Ahmed E Lasheen*, Ramadan Mahmoud, Osama abd Elaziz, Mohammed Alkilany, Tamer Alnaimy and Tamer Rushdy
General and Laparoscopic Surgery Department, Faculty of Medicine, Zagazig University, 44519, Egypt
Received: 29 April, 2016; Accepted: 03 June, 2016; Published: 04 June, 2016
*Corresponding author:
Ahmed E Lasheen, MD, General and Laparoscopic Surgery Department, Zagazig University Hospital, Zagazig City, Egypt, Tel: + 20552343035; Fax: +20552307830; E-mail: @
Lasheen AE, Mahmoud R, abd Elaziz O, Alkilany M, Alnaimy T, et al. (2016) Skin Sparing Fistulectomy with Primary Sphincters Repair by Special Sutures for Management of High Perianal Fistula. J Surg Surgical Res 2(1): 035-038.10.17352/2455-2968.000028
© 2015 Lasheen AE, et al. This is an open-access article distributed under the terms of the Creative Commons Attribution License, which permits unrestricted use, distribution, and reproduction in any medium, provided the original author and source are credited.
Skin sparing fistulectomy; Special sutures; High perianal fistula

Background: Fistula in ano is a common disease seen in the surgical outpatient department. Many procedures are advocated for the treatment of fistula in ano. However, none of the procedures is considered the gold standard. Aim of this study was to evaluate our procedure in the managing high perianal fistula.
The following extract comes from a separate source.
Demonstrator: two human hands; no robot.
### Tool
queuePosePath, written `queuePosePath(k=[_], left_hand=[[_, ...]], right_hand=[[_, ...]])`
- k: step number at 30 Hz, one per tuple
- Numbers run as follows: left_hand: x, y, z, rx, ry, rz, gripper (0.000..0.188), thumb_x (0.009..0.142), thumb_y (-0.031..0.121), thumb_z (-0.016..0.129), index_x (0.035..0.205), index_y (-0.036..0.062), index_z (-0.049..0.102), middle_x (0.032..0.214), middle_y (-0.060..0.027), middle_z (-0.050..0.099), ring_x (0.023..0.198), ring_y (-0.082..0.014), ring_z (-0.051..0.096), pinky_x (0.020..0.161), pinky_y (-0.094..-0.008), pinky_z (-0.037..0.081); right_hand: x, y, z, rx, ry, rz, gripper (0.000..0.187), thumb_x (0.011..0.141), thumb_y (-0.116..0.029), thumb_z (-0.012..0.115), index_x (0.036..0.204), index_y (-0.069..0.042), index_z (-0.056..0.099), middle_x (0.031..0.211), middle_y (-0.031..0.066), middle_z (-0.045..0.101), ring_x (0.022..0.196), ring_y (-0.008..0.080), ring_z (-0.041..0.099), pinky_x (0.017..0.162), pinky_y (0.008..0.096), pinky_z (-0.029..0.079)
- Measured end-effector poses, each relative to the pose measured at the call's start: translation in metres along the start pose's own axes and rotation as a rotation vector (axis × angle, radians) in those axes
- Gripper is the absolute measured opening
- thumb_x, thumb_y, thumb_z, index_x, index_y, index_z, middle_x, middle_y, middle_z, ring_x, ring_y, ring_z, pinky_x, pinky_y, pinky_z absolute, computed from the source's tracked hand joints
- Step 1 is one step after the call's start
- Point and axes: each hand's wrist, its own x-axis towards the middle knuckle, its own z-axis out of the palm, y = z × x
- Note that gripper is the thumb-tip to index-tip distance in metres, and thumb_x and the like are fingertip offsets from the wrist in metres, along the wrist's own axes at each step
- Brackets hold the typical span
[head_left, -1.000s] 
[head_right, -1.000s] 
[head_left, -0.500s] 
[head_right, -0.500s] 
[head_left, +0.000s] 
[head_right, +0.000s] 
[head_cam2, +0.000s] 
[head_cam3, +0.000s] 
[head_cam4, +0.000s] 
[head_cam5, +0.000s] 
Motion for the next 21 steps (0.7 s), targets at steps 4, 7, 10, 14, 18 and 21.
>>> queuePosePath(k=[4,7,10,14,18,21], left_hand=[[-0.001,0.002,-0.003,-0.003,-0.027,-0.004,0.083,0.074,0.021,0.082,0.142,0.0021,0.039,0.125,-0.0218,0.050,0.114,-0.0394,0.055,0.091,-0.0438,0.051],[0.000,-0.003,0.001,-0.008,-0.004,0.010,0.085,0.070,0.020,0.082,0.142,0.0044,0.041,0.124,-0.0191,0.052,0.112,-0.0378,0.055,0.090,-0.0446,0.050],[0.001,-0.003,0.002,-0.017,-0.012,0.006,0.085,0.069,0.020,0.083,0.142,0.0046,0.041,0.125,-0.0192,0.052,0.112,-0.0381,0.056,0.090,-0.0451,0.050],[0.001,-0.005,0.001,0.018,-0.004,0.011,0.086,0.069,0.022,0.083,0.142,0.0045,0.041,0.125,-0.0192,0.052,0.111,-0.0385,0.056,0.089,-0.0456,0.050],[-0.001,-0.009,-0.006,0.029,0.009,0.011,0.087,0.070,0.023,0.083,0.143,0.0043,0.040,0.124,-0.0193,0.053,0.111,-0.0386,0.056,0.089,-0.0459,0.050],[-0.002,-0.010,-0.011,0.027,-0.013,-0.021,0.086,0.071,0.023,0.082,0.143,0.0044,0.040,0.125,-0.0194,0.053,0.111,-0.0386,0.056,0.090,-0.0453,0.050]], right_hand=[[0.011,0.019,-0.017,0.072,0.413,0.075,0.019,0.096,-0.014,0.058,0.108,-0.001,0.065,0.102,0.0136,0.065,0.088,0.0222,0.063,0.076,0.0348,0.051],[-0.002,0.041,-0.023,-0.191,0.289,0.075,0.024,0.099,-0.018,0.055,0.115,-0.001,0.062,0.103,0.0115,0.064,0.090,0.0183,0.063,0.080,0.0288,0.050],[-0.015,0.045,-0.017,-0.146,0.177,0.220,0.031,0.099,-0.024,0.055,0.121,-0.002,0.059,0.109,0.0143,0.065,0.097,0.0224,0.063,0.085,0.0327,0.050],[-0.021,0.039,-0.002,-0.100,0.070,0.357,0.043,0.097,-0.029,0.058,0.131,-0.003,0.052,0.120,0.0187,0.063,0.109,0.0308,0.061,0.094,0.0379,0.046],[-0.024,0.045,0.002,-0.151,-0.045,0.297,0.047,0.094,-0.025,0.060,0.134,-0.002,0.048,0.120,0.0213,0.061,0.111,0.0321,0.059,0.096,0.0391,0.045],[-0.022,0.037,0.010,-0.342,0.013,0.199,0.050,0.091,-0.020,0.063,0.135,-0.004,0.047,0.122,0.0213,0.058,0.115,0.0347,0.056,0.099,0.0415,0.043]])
Methods: Between February 2014 and September 2015, 71 patients with high perianal fistula were managed by skin sparing fistulectomy and special sutures for primary repair of anal sphincters. The clinical outcome was assessed in terms of time for healing, continence and recurrence for follow-up period (ranged from 4 to 24 months).

Results: Anorectal wounds were healed within 3 to 4 weeks. Complications included urine retention 9 patients (12.7 %), superficial wound infection 29 patients (40.9 %), and transient incontinence 33 patients (46.5 %) for flatus for period ranged from 2 to 3 weeks. No deep infection, no permanent incontinence were recorded. Recurrence was in one patient (1.4 %).

Conclusion: Our technique is less invasive, rapid healing, maintain on normal configuration of anus, and associated with good results for high perianal fistula management.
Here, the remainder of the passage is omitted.